(Beginning of Given records)

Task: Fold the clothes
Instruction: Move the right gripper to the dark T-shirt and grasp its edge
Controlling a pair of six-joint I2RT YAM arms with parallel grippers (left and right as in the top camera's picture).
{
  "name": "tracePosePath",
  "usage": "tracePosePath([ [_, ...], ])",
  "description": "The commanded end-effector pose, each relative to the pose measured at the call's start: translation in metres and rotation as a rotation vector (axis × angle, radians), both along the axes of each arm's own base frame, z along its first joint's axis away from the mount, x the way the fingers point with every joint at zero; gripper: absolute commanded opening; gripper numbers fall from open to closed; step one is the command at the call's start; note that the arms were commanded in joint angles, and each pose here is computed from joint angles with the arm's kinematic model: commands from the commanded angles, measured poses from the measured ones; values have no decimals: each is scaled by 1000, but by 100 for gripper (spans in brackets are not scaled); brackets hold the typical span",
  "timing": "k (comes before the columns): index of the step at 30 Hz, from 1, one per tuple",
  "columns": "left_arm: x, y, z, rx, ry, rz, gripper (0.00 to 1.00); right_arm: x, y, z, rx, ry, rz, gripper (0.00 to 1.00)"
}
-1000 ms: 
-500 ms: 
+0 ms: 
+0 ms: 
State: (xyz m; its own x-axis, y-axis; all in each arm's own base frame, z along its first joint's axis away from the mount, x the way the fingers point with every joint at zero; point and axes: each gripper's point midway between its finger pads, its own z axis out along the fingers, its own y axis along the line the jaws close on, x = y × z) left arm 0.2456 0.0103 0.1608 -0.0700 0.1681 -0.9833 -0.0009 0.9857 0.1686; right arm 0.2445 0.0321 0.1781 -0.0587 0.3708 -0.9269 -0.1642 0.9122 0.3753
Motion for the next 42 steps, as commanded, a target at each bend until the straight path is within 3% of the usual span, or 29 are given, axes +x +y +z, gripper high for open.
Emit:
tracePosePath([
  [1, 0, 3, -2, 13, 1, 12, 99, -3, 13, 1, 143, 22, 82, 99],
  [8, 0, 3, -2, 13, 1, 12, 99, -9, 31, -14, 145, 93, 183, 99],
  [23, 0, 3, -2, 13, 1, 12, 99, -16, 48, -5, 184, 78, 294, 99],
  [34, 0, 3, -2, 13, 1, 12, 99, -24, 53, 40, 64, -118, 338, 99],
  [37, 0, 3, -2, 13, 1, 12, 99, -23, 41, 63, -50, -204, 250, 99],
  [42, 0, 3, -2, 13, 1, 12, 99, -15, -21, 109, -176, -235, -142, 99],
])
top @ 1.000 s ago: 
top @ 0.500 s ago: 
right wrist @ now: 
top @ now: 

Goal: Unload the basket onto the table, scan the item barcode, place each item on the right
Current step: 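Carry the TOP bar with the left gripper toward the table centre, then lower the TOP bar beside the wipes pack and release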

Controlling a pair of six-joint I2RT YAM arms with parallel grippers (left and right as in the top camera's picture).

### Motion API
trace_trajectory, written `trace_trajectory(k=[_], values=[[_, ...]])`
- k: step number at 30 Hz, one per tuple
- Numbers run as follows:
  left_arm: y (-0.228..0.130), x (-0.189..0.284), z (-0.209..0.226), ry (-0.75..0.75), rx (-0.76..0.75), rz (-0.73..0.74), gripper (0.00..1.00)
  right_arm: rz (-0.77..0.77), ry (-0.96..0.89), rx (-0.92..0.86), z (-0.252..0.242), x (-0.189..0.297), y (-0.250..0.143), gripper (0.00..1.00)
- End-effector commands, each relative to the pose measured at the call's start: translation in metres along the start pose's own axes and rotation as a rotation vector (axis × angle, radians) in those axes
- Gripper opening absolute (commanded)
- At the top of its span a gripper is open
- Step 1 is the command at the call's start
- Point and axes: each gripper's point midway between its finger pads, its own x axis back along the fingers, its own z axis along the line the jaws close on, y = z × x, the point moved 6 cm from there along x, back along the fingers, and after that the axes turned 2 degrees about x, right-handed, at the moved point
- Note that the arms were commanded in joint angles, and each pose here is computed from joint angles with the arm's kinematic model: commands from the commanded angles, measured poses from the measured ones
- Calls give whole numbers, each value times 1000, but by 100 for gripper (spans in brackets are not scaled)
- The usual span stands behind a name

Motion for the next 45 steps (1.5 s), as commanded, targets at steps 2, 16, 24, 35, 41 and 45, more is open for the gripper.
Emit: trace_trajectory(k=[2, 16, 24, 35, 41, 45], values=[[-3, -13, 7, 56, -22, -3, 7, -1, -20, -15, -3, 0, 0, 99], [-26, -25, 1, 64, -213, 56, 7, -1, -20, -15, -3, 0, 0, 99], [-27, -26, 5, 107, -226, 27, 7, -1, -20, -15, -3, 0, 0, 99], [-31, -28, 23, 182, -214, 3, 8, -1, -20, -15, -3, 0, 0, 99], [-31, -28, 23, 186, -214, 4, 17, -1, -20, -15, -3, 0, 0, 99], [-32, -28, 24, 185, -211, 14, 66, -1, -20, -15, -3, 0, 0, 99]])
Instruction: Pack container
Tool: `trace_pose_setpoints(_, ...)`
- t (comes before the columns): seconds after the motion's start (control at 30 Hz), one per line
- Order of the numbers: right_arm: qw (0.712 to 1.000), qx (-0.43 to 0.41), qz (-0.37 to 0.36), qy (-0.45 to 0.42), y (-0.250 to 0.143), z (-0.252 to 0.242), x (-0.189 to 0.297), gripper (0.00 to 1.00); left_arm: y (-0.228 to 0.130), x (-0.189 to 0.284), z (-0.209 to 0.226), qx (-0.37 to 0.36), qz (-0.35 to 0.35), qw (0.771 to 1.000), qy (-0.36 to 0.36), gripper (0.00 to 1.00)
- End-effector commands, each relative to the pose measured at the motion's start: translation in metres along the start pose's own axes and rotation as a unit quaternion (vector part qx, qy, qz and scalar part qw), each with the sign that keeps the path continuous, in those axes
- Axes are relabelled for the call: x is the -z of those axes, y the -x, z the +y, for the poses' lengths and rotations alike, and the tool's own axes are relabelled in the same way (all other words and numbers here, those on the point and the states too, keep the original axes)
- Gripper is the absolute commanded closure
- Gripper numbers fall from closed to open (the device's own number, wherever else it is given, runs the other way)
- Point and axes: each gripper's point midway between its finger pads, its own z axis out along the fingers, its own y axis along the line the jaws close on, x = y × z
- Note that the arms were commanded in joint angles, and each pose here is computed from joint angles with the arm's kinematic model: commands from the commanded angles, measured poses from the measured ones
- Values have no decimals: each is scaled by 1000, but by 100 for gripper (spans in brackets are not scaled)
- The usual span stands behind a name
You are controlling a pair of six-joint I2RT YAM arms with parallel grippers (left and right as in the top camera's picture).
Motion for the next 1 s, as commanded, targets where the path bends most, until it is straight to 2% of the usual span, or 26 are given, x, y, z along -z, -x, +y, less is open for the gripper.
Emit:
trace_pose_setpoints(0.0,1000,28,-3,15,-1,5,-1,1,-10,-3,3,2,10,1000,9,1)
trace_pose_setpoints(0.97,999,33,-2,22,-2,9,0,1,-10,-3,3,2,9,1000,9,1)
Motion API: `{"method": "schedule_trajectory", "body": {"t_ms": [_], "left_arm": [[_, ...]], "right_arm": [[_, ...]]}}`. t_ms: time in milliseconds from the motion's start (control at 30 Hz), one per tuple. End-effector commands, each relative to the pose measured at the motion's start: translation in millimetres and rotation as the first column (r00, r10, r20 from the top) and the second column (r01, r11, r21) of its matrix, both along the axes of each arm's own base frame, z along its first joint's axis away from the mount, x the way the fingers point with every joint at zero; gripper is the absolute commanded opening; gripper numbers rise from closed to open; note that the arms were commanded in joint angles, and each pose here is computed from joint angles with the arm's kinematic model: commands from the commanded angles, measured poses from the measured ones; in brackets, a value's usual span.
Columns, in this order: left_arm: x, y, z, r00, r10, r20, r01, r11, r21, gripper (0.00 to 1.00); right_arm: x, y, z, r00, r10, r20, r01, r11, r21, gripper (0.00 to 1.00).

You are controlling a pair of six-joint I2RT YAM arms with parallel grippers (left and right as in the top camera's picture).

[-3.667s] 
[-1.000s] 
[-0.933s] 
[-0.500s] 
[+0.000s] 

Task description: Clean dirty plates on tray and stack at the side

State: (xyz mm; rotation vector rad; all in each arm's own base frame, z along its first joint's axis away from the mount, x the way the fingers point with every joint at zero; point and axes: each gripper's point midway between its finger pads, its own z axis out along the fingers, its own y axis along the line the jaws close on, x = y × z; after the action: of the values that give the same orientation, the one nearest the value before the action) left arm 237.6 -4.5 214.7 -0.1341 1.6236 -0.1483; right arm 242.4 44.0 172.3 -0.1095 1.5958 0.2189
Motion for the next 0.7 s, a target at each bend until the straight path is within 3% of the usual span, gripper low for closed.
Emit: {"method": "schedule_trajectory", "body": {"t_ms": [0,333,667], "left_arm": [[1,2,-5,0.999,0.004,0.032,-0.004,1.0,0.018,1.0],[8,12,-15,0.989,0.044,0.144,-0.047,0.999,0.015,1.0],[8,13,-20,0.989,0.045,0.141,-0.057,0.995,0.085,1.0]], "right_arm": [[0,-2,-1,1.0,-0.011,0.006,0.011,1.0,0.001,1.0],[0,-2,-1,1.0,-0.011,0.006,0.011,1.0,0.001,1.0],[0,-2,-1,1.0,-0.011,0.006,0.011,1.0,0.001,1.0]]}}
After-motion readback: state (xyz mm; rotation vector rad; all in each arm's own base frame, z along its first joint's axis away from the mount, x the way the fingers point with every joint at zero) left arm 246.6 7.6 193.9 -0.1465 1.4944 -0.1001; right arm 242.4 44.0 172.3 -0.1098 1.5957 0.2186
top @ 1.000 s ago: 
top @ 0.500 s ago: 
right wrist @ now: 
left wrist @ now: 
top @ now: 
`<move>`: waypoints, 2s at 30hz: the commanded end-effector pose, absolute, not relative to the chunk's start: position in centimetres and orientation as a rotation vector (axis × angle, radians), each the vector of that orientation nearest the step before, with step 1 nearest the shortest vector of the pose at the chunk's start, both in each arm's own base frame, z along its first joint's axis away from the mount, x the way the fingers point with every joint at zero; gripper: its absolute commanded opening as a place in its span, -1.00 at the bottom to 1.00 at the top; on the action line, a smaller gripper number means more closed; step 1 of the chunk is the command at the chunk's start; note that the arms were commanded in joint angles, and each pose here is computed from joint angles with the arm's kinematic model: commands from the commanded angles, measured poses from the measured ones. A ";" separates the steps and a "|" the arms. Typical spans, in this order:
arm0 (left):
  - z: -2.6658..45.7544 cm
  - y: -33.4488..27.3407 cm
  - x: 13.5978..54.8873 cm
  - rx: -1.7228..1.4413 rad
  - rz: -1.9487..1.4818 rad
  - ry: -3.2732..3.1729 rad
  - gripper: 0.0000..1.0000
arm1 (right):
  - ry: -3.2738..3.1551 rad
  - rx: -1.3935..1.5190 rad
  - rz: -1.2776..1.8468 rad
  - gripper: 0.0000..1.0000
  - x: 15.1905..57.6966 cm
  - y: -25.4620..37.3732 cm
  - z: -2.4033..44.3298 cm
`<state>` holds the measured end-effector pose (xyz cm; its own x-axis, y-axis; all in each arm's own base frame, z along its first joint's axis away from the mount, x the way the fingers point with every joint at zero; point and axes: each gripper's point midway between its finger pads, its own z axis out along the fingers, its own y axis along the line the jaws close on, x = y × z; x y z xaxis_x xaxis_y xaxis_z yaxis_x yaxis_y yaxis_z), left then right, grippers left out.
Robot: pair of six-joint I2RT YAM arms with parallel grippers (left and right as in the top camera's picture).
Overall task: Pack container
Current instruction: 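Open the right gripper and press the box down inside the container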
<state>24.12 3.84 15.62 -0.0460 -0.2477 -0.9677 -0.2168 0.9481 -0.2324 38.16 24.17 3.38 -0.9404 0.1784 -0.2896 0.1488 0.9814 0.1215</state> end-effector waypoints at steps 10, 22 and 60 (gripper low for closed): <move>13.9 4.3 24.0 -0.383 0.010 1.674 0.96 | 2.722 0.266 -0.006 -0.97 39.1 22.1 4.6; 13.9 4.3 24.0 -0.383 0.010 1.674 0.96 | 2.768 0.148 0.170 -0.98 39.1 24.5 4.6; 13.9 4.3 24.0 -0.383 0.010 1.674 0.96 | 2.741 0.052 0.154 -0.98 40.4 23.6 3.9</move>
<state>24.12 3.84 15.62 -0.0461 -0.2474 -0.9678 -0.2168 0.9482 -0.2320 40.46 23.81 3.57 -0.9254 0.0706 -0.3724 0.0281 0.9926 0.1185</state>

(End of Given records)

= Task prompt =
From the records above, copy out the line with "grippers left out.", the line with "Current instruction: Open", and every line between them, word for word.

= Final answer =
`<state>` holds the measured end-effector pose (xyz cm; its own x-axis, y-axis; all in each arm's own base frame, z along its first joint's axis away from the mount, x the way the fingers point with every joint at zero; point and axes: each gripper's point midway between its finger pads, its own z axis out along the fingers, its own y axis along the line the jaws close on, x = y × z; x y z xaxis_x xaxis_y xaxis_z yaxis_x yaxis_y yaxis_z), left then right, grippers left out.
Robot: pair of six-joint I2RT YAM arms with parallel grippers (left and right as in the top camera's picture).
Overall task: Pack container
Current instruction: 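Open the right gripper and press the box down inside the container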

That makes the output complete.